Now, the United Nations is trying to create its own carbon market under the Paris Agreement, to help countries reach their individual emissions reduction targets. The stakes are high: According to one estimate, allowing countries to trade carbon credits could allow them to slash 50 percent more emissions at no additional cost. But at the same time, experts are wary of replicating the private markets’ many, many flaws — including insufficient rules and oversight to ensure that sequestered carbon doesn’t escape back into the atmosphere. Some observers have described the private sector’s carbon markets as “riddled with fraud.”

To craft a better system for U.N. member states, a group of experts has been working since 2021 on recommendations for the kinds of projects that should be allowed to generate carbon credits, and how their emissions reductions should be counted.
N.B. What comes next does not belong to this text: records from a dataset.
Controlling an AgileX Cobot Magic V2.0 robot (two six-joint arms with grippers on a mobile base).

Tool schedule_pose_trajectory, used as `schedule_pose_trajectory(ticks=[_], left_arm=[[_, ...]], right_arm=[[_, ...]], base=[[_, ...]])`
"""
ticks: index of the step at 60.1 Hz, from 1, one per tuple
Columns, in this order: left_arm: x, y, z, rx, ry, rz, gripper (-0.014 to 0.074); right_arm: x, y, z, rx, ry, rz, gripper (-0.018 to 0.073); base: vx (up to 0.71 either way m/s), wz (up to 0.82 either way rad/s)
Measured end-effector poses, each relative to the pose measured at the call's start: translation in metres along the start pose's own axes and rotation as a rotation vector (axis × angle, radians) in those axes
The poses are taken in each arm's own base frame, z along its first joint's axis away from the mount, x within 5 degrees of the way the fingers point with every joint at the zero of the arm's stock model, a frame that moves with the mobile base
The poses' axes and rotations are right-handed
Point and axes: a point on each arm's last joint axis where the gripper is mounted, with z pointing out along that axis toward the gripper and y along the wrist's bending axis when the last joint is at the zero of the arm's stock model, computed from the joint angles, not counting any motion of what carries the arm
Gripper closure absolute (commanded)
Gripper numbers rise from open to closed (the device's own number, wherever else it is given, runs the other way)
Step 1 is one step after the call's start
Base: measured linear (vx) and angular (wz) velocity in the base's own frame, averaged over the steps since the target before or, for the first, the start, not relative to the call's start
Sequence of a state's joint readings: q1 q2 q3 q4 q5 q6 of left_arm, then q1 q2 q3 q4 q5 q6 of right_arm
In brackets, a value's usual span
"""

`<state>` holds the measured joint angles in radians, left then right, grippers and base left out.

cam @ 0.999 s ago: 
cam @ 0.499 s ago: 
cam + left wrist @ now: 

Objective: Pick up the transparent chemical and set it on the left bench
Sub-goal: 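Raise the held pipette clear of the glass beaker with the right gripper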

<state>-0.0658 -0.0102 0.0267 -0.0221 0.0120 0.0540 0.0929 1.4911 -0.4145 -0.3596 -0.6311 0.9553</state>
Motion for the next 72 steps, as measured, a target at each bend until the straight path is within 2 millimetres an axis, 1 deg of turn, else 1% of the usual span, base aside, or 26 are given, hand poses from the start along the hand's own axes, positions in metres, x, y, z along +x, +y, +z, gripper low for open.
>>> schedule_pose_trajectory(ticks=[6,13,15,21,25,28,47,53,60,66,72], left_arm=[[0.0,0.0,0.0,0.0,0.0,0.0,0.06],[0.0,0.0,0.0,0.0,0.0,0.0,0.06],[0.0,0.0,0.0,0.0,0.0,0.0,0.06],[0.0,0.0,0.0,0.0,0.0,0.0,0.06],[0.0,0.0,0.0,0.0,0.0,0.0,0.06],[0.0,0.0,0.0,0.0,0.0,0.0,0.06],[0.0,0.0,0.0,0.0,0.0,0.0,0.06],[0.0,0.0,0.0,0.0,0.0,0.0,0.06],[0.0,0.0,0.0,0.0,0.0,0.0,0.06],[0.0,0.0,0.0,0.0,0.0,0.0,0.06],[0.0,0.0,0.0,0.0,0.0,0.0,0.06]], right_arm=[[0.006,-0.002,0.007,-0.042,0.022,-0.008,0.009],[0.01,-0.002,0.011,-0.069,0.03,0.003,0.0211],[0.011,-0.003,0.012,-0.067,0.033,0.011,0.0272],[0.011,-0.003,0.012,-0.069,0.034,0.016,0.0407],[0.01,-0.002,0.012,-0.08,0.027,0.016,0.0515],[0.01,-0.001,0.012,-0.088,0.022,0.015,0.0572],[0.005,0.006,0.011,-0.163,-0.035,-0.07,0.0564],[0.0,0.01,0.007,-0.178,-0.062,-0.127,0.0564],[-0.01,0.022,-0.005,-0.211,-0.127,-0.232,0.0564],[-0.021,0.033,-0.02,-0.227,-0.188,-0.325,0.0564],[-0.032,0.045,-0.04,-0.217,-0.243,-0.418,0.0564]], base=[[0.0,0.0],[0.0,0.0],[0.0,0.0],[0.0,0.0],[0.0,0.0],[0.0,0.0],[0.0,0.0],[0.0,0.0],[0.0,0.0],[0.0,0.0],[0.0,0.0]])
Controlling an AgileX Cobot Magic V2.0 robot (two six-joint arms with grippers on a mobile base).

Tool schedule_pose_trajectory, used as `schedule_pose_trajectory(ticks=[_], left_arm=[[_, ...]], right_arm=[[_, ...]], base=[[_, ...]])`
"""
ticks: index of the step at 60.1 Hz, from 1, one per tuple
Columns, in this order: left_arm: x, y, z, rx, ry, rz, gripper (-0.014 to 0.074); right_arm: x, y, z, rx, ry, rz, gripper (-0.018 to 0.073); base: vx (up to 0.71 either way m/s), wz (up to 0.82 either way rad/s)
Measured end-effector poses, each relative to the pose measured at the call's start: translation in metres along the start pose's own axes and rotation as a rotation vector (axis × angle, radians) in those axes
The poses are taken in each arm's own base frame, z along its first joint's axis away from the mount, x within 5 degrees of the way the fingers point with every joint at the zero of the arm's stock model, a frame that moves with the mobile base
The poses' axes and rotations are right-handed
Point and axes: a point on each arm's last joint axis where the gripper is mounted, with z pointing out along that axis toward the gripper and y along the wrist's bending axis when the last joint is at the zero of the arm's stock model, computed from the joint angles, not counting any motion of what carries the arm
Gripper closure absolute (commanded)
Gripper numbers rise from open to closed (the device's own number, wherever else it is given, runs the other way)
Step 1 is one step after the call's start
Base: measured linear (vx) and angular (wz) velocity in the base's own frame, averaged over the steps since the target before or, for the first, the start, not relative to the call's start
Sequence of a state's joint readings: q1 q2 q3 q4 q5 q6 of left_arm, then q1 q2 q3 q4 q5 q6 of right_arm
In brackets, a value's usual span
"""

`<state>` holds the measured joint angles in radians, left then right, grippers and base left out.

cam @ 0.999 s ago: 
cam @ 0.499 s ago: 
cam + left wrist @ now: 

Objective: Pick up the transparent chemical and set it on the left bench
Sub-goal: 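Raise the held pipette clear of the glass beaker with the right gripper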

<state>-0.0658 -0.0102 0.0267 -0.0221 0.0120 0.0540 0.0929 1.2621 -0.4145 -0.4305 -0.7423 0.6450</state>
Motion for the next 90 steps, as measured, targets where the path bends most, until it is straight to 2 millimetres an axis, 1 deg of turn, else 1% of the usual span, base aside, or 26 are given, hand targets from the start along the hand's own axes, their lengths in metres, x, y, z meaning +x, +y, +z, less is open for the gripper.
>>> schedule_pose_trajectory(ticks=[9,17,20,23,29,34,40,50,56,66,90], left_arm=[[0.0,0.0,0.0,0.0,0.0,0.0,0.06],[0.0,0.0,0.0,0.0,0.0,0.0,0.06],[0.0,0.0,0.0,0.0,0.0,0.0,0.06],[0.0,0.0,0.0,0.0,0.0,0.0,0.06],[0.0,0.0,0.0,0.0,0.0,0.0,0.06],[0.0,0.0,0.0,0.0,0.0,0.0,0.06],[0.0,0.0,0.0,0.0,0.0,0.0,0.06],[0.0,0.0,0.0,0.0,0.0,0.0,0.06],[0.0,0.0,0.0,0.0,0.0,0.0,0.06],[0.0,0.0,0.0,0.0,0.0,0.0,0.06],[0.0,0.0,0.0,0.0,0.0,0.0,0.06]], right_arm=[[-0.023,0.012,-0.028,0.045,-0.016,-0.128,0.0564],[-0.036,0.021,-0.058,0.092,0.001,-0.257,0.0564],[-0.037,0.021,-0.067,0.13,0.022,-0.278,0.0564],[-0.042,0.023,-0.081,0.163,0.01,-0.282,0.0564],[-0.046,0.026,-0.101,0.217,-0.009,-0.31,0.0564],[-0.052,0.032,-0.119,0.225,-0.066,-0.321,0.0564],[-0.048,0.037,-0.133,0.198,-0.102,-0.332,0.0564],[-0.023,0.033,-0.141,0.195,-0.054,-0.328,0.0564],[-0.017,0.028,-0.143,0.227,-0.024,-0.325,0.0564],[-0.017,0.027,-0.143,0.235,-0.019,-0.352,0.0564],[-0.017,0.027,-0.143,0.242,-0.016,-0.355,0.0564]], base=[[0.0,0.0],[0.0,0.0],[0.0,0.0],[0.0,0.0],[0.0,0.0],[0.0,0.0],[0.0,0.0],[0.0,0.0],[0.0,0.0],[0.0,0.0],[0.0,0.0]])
The group finalized its recommendations on November 17, less than two weeks before COP28. Among them: a definition for removals; requirements for these removals to be monitored for “reversals,” in which they release their locked-up carbon; and what to do in case of a reversal.

Now, these proposals will be discussed by a small body of negotiators at COP28 and, if all goes according to plan, presented for approval by the larger group of countries that have ratified the Paris Agreement. There’s significant pressure for countries to at least reach a compromise; if not, the expert group will likely have to wait until COP29 to submit revised recommendations.

Even under the smoothest of circumstances, however, there are still other issues to be resolved before the U.N. carbon market becomes fully functional. Notably, countries need a registry capable of tracking carbon credits as they’re generated and traded. This may not materialize until 2024. Isa Mulder, a policy expert for the nonprofit Carbon Market Watch, said it’s “unlikely” that any credits will be issued before 2025. 

Mulder also criticized the expert group’s recommendations for leaving too much up to “further guidance,” meaning it’s unclear whether they’ll adequately address some of the problems that have plagued existing carbon markets.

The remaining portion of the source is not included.